(Stored items from a collection)
[Start of section]

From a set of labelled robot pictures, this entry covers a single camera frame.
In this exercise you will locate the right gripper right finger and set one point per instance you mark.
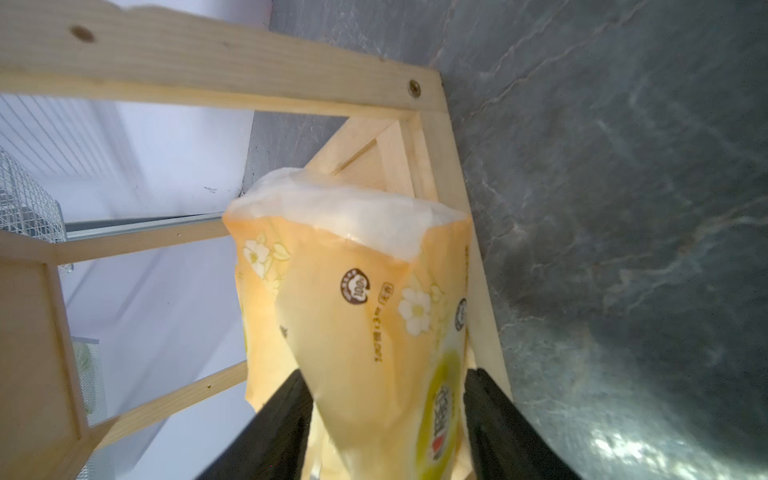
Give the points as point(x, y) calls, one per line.
point(504, 445)

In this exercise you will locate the white wire wall shelf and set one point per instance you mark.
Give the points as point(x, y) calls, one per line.
point(27, 208)

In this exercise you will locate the wooden two-tier shelf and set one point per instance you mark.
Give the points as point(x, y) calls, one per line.
point(396, 115)

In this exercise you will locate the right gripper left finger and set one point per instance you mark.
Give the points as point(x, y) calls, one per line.
point(273, 445)

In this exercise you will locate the orange tissue pack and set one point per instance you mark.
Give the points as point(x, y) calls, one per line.
point(364, 292)

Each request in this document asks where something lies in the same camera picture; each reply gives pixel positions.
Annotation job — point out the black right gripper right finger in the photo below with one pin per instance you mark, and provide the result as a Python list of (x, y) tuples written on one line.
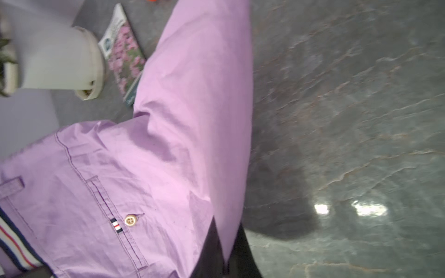
[(241, 262)]

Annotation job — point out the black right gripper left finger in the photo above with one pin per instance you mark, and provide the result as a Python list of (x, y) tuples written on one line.
[(211, 262)]

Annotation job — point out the large potted green plant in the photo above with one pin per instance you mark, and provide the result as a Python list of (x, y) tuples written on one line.
[(57, 60)]

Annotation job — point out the purple garment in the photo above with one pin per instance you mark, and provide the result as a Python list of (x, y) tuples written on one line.
[(136, 199)]

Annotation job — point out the flower seed packet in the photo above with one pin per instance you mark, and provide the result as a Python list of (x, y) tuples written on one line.
[(123, 54)]

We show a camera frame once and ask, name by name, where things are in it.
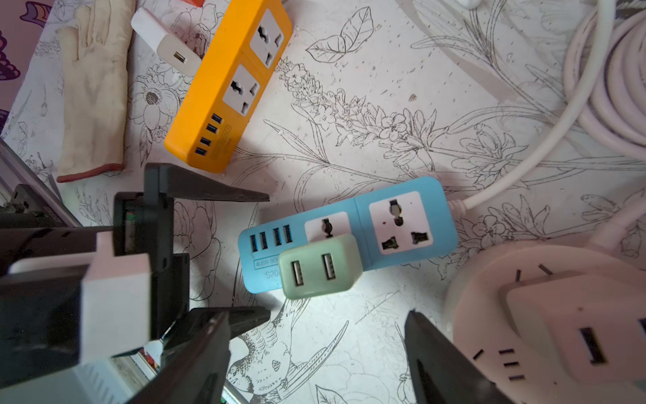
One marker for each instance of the pink round socket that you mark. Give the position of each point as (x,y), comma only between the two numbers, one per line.
(474,320)

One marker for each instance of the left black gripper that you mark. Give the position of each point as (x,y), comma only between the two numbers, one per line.
(151,257)

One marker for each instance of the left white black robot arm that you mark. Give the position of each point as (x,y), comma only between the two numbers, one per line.
(42,226)

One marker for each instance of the yellow power strip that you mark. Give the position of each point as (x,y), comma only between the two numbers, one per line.
(225,91)

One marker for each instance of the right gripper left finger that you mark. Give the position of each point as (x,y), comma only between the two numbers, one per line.
(197,374)

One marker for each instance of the beige cloth glove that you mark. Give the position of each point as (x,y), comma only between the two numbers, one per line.
(94,66)

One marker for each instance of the green USB charger plug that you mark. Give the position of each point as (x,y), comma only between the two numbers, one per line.
(320,268)

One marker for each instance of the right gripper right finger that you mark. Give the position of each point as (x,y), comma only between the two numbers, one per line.
(439,372)

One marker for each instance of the pink USB charger plug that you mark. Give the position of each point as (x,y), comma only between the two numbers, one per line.
(589,324)

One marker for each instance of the blue power strip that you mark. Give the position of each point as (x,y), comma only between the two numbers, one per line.
(397,225)

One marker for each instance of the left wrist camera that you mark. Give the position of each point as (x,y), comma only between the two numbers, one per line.
(61,311)

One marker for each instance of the white USB charger plug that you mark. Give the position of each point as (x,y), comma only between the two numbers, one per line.
(165,43)

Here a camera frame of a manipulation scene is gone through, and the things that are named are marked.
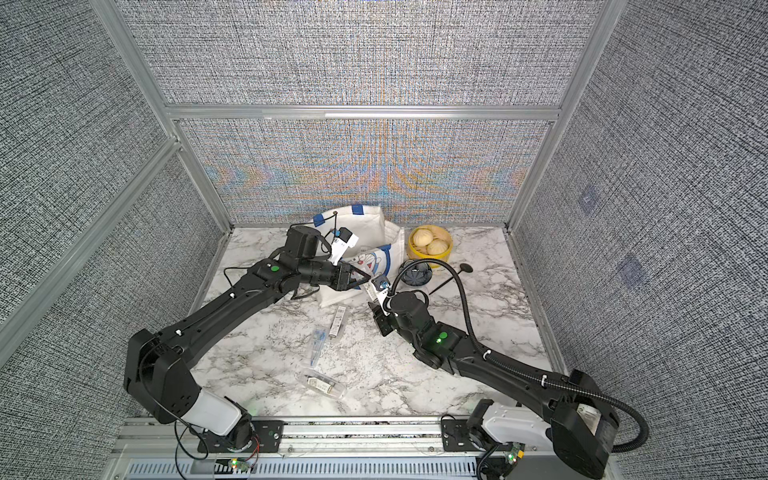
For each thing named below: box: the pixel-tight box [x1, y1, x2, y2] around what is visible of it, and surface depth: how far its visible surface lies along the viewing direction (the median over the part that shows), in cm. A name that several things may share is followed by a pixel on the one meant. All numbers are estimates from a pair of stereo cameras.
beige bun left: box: [413, 229, 433, 247], surface depth 109 cm
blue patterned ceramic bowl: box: [398, 260, 433, 286], surface depth 104 cm
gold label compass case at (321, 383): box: [297, 370, 346, 399], surface depth 82 cm
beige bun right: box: [426, 239, 449, 255], surface depth 108 cm
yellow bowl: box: [408, 224, 453, 269], surface depth 109 cm
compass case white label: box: [328, 306, 346, 340], surface depth 94 cm
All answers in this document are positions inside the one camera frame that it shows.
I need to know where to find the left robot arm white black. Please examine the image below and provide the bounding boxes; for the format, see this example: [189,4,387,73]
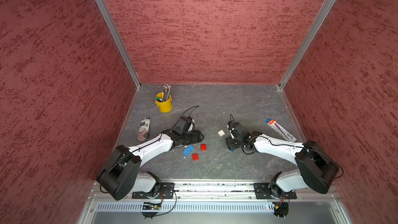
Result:
[96,130,204,201]

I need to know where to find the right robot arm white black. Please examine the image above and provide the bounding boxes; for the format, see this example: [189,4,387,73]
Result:
[226,130,342,199]

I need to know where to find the coloured pencils in cup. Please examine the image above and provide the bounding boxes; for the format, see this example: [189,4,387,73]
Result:
[162,84,171,102]

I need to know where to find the aluminium front rail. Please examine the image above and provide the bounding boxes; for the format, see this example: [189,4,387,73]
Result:
[88,179,341,202]

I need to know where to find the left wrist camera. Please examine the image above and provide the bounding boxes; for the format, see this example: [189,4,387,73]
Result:
[172,116,195,136]

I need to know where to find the white lego brick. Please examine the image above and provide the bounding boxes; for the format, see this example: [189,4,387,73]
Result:
[218,130,225,137]

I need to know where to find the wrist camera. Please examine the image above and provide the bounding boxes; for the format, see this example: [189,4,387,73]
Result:
[227,121,246,139]
[172,116,195,136]

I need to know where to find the yellow pencil cup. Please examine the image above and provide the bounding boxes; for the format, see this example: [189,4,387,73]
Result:
[155,92,173,113]

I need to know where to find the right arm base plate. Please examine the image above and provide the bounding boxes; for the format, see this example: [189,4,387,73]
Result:
[254,183,297,201]

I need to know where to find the perforated cable duct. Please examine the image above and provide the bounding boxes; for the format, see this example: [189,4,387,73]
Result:
[96,202,274,214]

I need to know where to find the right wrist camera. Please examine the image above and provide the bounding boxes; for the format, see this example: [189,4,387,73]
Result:
[227,121,246,139]

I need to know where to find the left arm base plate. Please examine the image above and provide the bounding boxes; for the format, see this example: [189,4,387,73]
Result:
[132,182,175,200]

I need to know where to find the light blue long lego brick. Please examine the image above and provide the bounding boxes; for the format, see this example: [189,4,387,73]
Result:
[182,145,194,156]

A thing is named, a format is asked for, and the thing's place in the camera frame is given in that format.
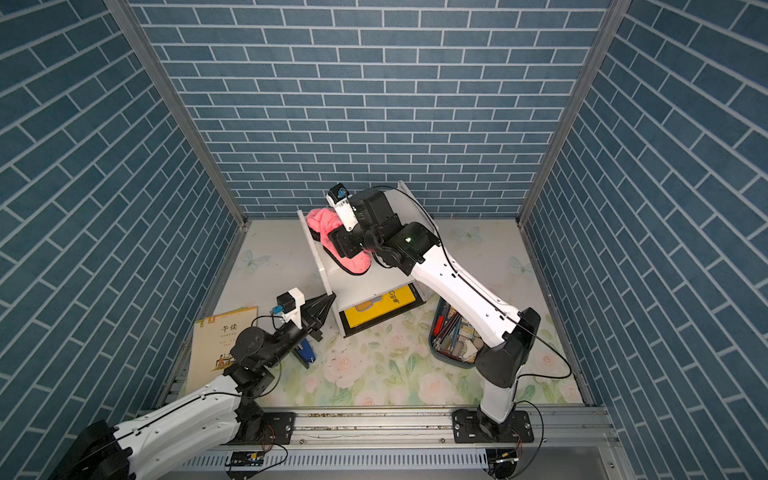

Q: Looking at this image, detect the pink and grey cloth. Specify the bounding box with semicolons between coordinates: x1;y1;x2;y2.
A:
306;208;371;276

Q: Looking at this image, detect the circuit board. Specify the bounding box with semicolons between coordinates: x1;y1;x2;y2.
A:
486;448;519;479
225;451;266;470

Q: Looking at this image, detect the white two-tier bookshelf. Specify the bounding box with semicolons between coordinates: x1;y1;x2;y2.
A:
299;183;428;336

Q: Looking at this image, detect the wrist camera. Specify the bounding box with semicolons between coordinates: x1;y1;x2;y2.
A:
271;288;305;328
326;183;358;232

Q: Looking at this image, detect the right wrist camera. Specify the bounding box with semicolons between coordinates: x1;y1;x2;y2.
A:
326;183;358;232

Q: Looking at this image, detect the teal storage basket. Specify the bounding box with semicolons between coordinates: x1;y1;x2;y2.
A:
428;298;484;369

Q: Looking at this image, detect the blue stapler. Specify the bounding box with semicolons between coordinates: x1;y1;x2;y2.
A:
292;338;316;369

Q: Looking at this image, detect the beige textbook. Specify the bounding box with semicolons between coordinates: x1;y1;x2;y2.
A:
185;307;258;393

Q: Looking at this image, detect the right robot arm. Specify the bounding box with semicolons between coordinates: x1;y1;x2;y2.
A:
326;184;540;442

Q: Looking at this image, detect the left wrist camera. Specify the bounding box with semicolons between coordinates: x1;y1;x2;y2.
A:
271;288;305;328

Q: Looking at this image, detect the yellow book under shelf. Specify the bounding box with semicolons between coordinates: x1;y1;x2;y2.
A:
339;283;425;337

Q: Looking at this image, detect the right circuit board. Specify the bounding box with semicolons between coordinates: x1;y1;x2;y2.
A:
486;448;519;479

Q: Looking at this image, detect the left circuit board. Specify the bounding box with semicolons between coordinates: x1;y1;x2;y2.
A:
225;451;266;470

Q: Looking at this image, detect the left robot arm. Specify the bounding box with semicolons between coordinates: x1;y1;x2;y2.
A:
50;289;336;479

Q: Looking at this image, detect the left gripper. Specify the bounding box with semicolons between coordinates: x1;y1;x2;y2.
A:
259;293;333;371

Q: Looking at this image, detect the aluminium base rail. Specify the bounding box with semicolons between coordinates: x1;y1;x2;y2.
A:
166;403;634;479

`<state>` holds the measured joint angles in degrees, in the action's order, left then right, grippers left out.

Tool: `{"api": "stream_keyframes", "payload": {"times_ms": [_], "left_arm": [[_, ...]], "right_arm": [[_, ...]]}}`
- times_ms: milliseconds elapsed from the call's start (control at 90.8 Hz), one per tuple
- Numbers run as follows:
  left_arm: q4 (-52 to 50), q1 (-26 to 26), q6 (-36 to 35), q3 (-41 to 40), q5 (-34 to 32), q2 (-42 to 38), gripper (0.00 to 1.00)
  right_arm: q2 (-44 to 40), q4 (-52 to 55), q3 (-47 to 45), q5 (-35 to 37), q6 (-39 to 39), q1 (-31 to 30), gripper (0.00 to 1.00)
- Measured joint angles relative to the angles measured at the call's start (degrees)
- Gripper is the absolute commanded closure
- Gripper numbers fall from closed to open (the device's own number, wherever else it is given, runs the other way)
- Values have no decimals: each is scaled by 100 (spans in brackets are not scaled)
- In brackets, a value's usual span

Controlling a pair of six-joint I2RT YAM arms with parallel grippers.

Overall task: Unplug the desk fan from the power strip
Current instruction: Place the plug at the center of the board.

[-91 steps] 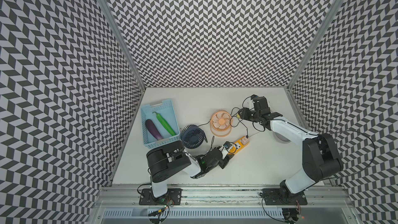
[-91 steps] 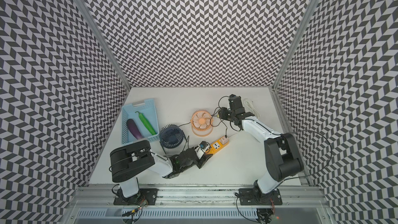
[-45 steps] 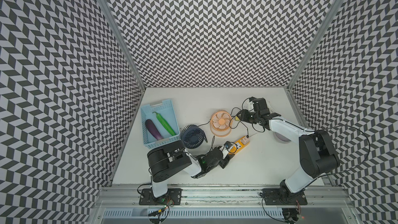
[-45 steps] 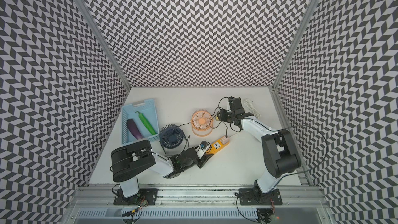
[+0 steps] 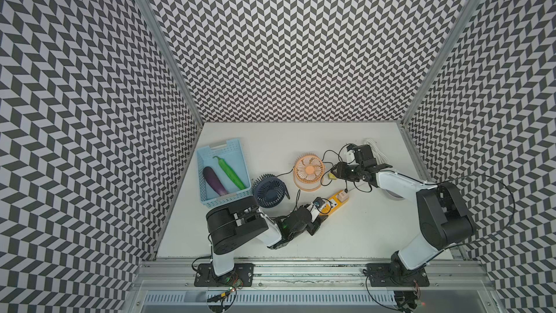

[End of section]

- _Your assignment_:
Among the entries above, tally each line with the string "things" and state that figure only.

- _Result of the exercise_:
3